**Records from a data collection**
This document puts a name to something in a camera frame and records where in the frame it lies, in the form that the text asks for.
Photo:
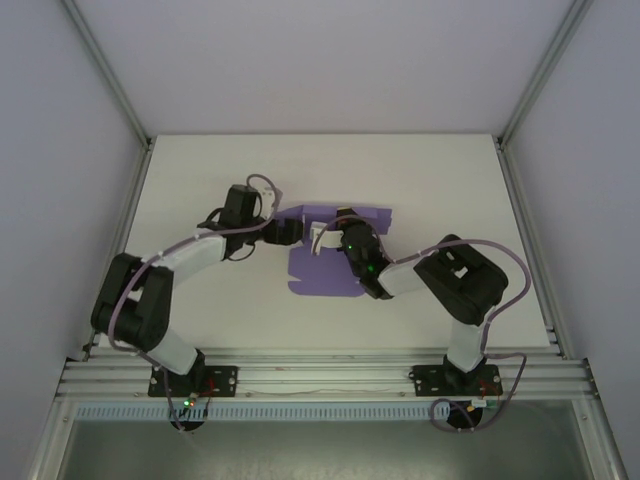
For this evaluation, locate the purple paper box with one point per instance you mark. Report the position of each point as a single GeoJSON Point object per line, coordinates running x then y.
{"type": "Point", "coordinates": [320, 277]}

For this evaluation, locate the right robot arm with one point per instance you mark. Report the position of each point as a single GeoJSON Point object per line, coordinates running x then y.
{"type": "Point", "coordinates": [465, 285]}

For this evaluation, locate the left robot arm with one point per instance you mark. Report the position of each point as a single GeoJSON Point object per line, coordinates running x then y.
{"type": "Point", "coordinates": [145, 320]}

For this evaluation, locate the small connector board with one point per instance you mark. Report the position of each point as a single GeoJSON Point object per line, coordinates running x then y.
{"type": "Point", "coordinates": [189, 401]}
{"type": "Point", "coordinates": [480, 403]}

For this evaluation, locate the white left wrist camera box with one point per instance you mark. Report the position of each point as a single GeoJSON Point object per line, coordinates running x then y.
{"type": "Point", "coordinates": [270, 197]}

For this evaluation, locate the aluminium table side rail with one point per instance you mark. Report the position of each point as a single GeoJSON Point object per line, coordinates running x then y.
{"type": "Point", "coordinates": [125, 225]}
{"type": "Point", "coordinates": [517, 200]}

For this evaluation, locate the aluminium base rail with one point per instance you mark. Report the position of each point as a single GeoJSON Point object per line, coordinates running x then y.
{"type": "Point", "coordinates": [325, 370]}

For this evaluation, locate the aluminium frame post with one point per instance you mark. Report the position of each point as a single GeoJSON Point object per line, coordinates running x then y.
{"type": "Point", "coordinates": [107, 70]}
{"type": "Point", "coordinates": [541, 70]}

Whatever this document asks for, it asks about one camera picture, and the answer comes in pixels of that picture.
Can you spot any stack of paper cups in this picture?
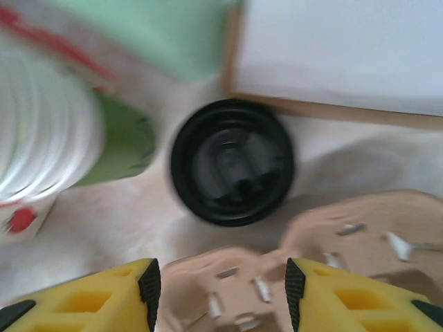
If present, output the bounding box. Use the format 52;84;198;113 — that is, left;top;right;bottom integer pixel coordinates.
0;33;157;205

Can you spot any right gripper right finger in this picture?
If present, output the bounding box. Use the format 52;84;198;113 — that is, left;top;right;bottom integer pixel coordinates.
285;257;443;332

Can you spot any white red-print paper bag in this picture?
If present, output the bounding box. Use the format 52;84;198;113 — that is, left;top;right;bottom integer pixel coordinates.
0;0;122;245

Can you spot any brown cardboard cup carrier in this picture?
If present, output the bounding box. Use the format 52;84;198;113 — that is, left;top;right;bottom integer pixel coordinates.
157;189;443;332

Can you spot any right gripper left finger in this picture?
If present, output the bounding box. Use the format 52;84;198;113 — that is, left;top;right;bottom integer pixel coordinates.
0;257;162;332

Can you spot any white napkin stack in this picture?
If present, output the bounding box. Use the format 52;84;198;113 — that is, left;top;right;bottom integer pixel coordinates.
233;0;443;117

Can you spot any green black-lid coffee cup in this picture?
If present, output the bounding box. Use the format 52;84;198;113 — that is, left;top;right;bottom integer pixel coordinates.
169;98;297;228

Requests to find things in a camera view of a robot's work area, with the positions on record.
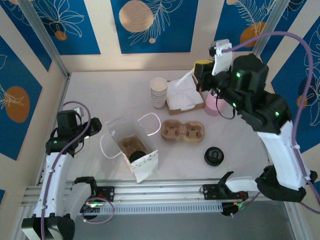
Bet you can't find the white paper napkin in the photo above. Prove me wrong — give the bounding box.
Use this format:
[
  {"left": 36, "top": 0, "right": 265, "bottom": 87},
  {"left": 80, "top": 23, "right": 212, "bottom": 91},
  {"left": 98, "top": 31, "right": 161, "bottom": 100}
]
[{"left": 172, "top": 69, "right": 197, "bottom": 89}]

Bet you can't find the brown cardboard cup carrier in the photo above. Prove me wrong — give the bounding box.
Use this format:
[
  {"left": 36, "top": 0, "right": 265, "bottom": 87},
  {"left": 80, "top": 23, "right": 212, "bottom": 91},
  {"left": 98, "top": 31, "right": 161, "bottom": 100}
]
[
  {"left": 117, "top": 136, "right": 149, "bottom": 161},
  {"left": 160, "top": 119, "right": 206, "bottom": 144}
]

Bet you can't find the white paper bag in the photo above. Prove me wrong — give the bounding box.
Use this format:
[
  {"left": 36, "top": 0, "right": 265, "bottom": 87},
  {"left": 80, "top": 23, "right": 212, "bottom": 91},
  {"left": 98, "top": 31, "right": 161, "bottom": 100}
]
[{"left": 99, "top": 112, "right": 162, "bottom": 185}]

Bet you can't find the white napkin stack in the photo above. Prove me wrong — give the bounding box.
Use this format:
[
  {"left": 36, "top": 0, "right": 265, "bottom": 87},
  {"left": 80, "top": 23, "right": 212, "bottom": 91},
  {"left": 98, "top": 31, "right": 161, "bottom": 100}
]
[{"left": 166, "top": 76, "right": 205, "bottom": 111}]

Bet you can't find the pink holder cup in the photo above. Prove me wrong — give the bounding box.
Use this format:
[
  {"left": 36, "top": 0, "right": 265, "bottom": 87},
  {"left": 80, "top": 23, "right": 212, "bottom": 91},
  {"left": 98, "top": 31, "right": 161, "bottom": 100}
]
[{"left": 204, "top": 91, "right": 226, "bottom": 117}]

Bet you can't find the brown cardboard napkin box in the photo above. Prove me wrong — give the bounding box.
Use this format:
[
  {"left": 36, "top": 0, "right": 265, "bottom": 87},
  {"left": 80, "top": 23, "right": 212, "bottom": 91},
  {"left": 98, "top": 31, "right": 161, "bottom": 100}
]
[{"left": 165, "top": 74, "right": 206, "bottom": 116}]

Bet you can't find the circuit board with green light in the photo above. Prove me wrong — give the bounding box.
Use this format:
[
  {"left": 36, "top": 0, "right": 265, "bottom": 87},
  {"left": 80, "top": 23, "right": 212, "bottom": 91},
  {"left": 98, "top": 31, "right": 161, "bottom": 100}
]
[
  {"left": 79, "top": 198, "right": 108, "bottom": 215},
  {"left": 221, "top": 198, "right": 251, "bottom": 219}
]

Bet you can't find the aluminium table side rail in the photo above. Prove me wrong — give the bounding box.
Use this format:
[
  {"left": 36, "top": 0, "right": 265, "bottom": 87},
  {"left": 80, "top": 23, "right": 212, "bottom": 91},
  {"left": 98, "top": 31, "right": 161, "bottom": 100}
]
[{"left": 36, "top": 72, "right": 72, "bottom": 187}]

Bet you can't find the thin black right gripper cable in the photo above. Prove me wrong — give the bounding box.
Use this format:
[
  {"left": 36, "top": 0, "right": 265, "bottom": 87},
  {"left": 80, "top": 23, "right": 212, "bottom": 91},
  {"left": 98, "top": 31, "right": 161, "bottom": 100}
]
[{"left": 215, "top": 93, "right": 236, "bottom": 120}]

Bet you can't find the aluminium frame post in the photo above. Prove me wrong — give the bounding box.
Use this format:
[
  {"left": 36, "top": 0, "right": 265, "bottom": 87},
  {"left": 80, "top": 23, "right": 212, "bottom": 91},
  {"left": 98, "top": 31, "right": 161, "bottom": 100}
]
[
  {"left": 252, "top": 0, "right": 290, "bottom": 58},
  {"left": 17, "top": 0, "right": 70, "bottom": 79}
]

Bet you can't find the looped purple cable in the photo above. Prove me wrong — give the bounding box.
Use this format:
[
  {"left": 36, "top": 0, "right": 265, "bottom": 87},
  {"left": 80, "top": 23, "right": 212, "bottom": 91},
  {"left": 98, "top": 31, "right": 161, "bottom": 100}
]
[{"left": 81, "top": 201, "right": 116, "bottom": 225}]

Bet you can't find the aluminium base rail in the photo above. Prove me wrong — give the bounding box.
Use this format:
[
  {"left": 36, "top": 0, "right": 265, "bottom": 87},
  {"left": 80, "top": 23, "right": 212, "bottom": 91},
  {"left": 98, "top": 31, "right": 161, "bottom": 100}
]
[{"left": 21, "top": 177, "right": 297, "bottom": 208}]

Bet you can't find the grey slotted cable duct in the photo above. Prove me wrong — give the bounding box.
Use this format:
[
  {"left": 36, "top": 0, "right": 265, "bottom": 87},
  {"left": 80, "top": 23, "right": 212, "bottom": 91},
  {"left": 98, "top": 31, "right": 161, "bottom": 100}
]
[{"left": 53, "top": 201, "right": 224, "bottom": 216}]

* * *

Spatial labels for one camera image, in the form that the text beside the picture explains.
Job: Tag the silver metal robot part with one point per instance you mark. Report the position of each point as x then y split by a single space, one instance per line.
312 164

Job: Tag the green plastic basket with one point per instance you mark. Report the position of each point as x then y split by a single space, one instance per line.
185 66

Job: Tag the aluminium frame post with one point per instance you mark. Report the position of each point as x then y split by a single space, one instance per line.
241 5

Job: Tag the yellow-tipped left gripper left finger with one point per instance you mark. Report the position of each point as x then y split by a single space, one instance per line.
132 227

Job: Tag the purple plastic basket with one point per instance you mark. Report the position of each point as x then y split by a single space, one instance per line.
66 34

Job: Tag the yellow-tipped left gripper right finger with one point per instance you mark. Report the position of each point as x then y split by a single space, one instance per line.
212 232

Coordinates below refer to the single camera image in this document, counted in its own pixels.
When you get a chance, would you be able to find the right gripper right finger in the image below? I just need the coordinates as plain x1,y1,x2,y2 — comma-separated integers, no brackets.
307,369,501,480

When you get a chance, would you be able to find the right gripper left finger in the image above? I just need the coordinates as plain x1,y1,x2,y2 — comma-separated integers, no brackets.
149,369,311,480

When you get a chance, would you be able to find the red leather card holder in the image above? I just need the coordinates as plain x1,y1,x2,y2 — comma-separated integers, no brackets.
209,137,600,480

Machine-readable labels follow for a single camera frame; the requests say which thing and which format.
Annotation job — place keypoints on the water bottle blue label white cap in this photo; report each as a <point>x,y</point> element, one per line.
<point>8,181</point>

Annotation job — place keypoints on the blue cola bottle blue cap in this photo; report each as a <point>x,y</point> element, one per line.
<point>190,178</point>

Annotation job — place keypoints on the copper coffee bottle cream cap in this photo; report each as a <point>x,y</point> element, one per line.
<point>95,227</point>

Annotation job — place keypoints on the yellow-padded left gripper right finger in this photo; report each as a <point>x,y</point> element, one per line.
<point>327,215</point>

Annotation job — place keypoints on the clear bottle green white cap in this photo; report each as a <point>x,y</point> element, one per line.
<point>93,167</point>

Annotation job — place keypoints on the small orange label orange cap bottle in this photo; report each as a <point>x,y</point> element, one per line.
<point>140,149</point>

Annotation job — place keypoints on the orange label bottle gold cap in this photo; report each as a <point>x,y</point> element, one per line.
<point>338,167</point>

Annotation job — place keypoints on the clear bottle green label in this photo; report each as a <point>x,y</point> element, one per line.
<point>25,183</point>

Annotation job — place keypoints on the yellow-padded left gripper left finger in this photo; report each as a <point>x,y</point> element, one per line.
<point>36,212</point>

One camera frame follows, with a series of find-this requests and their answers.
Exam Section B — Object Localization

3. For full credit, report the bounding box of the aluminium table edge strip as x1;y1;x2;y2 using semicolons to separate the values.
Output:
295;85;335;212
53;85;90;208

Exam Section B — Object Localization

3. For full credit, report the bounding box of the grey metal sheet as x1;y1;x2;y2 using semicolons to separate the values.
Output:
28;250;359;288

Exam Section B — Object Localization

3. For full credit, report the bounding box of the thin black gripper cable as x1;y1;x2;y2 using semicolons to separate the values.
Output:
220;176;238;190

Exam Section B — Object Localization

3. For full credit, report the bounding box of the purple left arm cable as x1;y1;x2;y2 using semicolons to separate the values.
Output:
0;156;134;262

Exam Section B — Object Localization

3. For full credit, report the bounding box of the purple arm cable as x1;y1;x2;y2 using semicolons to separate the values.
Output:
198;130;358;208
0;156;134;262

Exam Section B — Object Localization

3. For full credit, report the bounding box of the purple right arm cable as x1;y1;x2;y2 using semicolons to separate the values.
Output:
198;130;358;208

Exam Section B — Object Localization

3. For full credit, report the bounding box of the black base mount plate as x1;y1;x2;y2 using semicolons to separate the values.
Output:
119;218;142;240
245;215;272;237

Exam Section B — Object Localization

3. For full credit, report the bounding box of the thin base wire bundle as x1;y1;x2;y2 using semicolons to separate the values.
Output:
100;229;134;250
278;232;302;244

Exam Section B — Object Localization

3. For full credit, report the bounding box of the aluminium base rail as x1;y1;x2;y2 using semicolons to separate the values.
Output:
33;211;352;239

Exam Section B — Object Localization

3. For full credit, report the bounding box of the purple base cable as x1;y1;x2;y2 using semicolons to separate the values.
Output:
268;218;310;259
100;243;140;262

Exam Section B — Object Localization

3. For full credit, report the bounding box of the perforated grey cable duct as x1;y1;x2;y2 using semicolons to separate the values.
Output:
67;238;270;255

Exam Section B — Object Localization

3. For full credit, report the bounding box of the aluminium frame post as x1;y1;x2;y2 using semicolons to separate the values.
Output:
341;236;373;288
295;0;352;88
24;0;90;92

**What this task involves**
Find the lines in the entries above where "values" occurs, and copy each of them.

**Result of this task**
3. For full credit, report the bounding box of the aluminium table edge strip as x1;y1;x2;y2 using semicolons to separate the values.
3. For full credit, report the bounding box of the grey metal sheet as x1;y1;x2;y2 using semicolons to separate the values.
3. For full credit, report the bounding box of the thin black gripper cable as x1;y1;x2;y2 using semicolons to separate the values.
3. For full credit, report the bounding box of the purple left arm cable as x1;y1;x2;y2 using semicolons to separate the values.
3. For full credit, report the bounding box of the purple arm cable as x1;y1;x2;y2 using semicolons to separate the values.
3. For full credit, report the bounding box of the purple right arm cable as x1;y1;x2;y2 using semicolons to separate the values.
3. For full credit, report the bounding box of the black base mount plate as x1;y1;x2;y2 using semicolons to separate the values.
3. For full credit, report the bounding box of the thin base wire bundle as x1;y1;x2;y2 using semicolons to separate the values.
3. For full credit, report the bounding box of the aluminium base rail as x1;y1;x2;y2 using semicolons to separate the values.
3. For full credit, report the bounding box of the purple base cable as x1;y1;x2;y2 using semicolons to separate the values.
3. For full credit, report the bounding box of the perforated grey cable duct as x1;y1;x2;y2 using semicolons to separate the values.
3. For full credit, report the bounding box of the aluminium frame post as x1;y1;x2;y2 using semicolons to separate the values.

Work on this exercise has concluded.